Virtual-reality display allows stroke patients to spontaneously recover use of paralyzed arm

June 9, 2015

Virtual-reality Rehabilitation Gaming System (credit: Belén Rubio Ballester)

In a clinical study, Spanish researchers have used a Microsoft Kinect to help stroke patients increase their ability to use a paralyzed arm.

Stroke patients with “hemiparesis” —- reduced muscle strength on one side of the body — often under-use their affected limbs even though they still have some motor function. A long period of non-use of the affected “paretic” limb can lead to further loss of function.

The small pilot study involved 20 hemiparetic stroke patients using the developer’s Rehabilitation Gaming System. The Kinect camera detect the patient’s arm position and movements. The system allows patients to control a virtual body (seen on a computer monitor) with their own movements.

Rehabilitation Gaming System in use (credit: Belén Rubio Ballester)

Participants were asked to reach targets appearing in a virtual environment over several trials. In some of these trials, the researchers enhanced the movement of the paretic limb’s virtual representation, making it appear faster, more accurate, and easier to reach the target on screen.

These amplifications were introduced and suppressed in a gradual fashion to keep participants unaware of the manipulations. The participants’ performance without the enhancement were then recorded.

“After enhancement of movement, patients started using their paretic limb more frequently,” said Belén Rubio from the Laboratory of Synthetic, Perceptive, Emotive and Cognitive Systems, Universitat Pompeu Fabra, Spain.

Beliefs trump restraint

“This suggests that changing patients’ beliefs on their capabilities significantly improves the use of their paretic limb. Surprisingly, only ten minutes of enhancement was enough to induce significant changes in the amount of spontaneous use of the affected limb.”

Following the intervention, there was a significantly higher probability that the patient would select their paretic limb for reaching towards a virtual target. Patients did not report awareness of the previous session’s manipulation.

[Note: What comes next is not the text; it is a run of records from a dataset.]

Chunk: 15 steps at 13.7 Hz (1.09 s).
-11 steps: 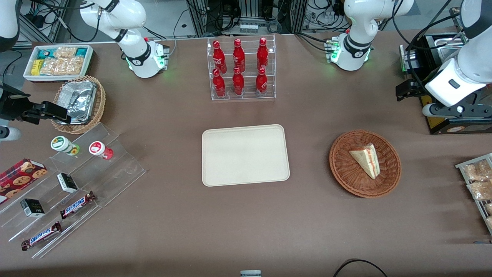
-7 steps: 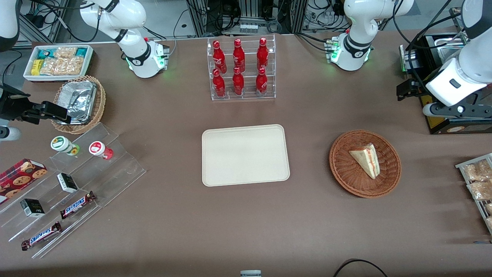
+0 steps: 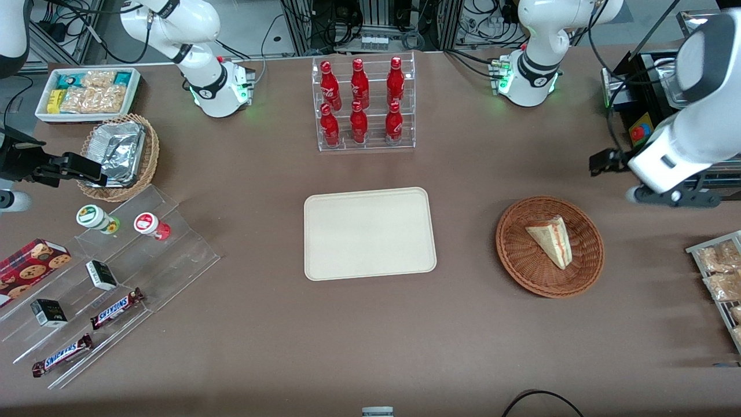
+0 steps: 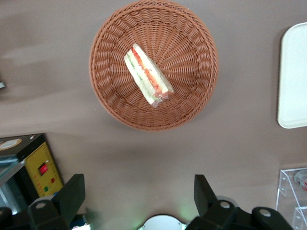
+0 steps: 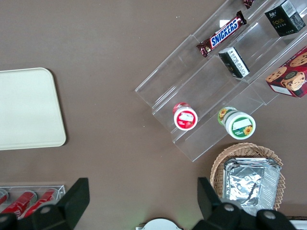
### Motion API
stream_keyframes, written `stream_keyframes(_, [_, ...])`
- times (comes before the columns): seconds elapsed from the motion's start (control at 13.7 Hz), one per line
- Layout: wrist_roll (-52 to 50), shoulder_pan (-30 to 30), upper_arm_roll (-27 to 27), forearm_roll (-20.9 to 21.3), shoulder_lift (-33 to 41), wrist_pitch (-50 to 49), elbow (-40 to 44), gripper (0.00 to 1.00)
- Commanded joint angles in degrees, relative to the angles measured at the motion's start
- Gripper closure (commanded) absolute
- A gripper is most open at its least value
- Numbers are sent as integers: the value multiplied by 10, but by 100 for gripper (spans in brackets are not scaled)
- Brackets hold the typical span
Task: Place sandwich from basket to tray
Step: 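Move the left gripper over the sandwich in the wicker basket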
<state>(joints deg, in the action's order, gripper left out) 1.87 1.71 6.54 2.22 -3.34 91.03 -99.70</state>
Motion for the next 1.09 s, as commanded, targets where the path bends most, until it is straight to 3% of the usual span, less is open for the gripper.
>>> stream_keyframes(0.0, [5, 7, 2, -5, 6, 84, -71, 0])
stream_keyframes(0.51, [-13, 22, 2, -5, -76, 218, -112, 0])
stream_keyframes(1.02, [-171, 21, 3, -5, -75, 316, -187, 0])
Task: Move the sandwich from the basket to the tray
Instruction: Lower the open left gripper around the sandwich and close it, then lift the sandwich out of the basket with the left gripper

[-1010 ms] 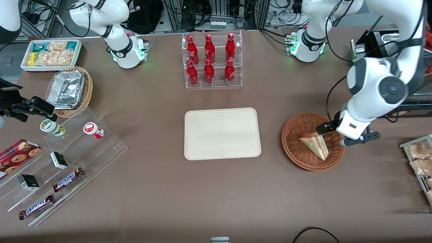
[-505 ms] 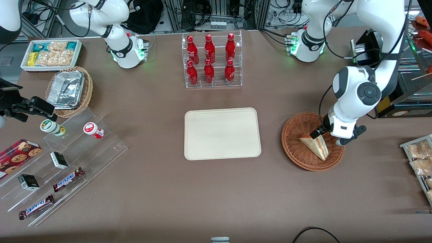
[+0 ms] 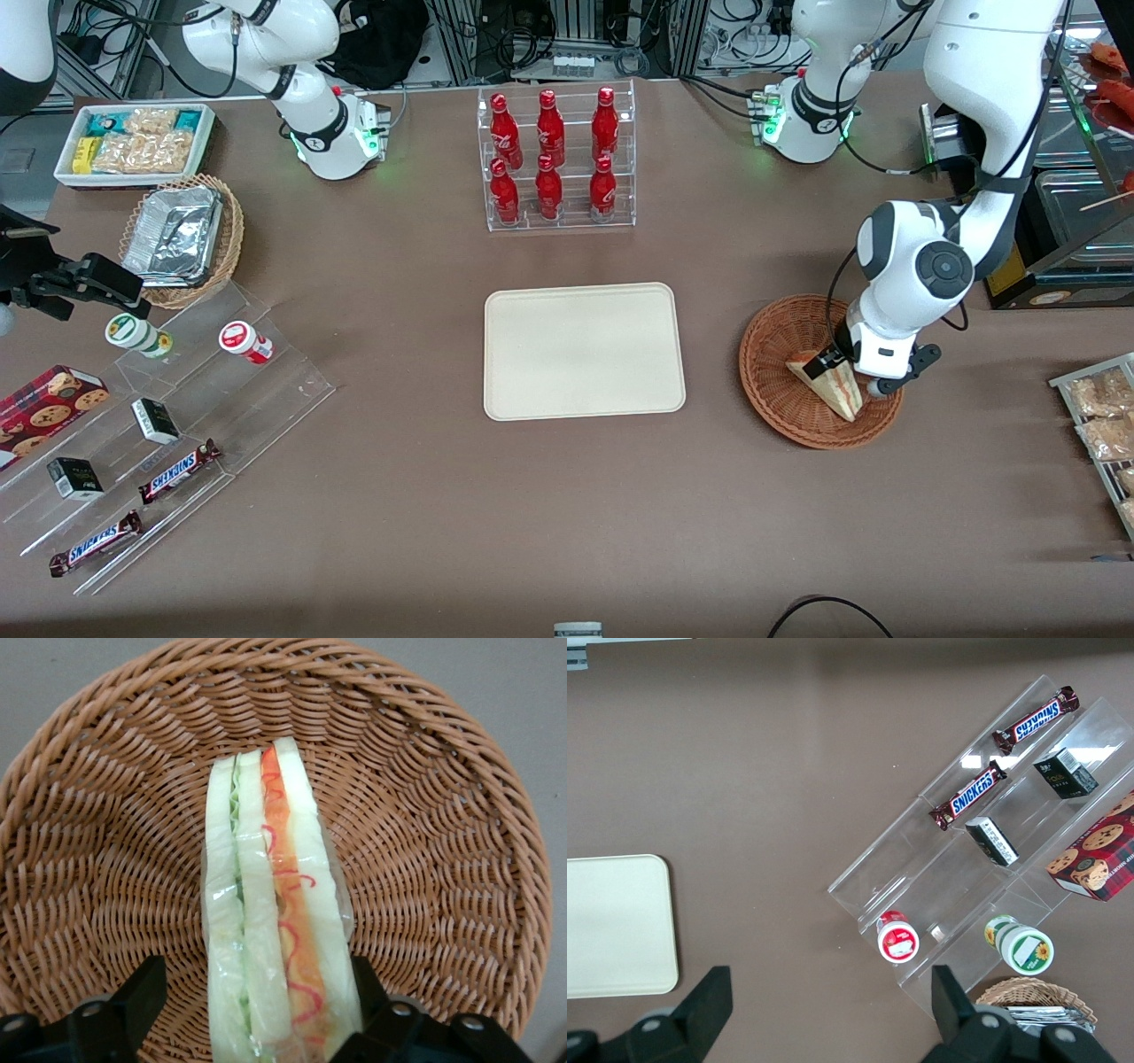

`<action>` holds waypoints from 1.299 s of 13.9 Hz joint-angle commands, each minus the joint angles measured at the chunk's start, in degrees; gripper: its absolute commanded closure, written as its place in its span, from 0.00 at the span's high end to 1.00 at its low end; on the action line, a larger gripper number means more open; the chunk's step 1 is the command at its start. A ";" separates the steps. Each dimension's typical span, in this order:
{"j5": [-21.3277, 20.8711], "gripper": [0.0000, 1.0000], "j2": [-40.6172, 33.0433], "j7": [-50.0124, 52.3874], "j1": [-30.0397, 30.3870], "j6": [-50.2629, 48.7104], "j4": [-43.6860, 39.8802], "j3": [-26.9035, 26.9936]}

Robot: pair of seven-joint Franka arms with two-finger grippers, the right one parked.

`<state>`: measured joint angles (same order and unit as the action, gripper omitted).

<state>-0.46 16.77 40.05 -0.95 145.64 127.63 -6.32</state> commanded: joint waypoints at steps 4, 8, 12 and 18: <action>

Some current therapies for stroke patients involve forcing the patient to use the affected limb by constraining movement of the healthy limb. The new study suggests that an alternative focus on increasing the patient’s confidence in using the paretic arm may instead be critical for full recovery.

The study will need to be repeated with a larger number of participants to provide more insight into the use of the RGS-based virtual reality intervention as an effective therapy.

The research was published in the open-access Journal of NeuroEngineering and Rehabilitation. RGS is being commercialized by spin-off company

Abstract of The visual amplification of goal-oriented movements counteracts acquired non-use in hemiparetic stroke patients


Stroke-induced impairments result from both primary and secondary causes, i.e. damage to the brain and the acquired non-use of the impaired limbs. Indeed, stroke patients often under-utilize their paretic limb despite sufficient residual motor function. We hypothesize that acquired non-use can be overcome by reinforcement-based training strategies.


Hemiparetic stroke patients (n = 20, 11 males, 9 right-sided hemiparesis) were asked to reach targets appearing in either the real world or in a virtual environment. Sessions were divided into 3 phases: baseline, intervention and washout. During the intervention the movement of the virtual representation of the patients’ paretic limb was amplified towards the target.


We found that the probability of using the paretic limb during washout was significantly higher in comparison to baseline. Patients showed generalization of these results by displaying a more substantial workspace in real world task. These gains correlated with changes in effector selection patterns.


The amplification of the movement of the paretic limb in a virtual environment promotes the use of the paretic limb in stroke patients. Our findings indicate that reinforcement-based therapies may be an effective approach for counteracting learned non-use and may modulate motor performance in the real world.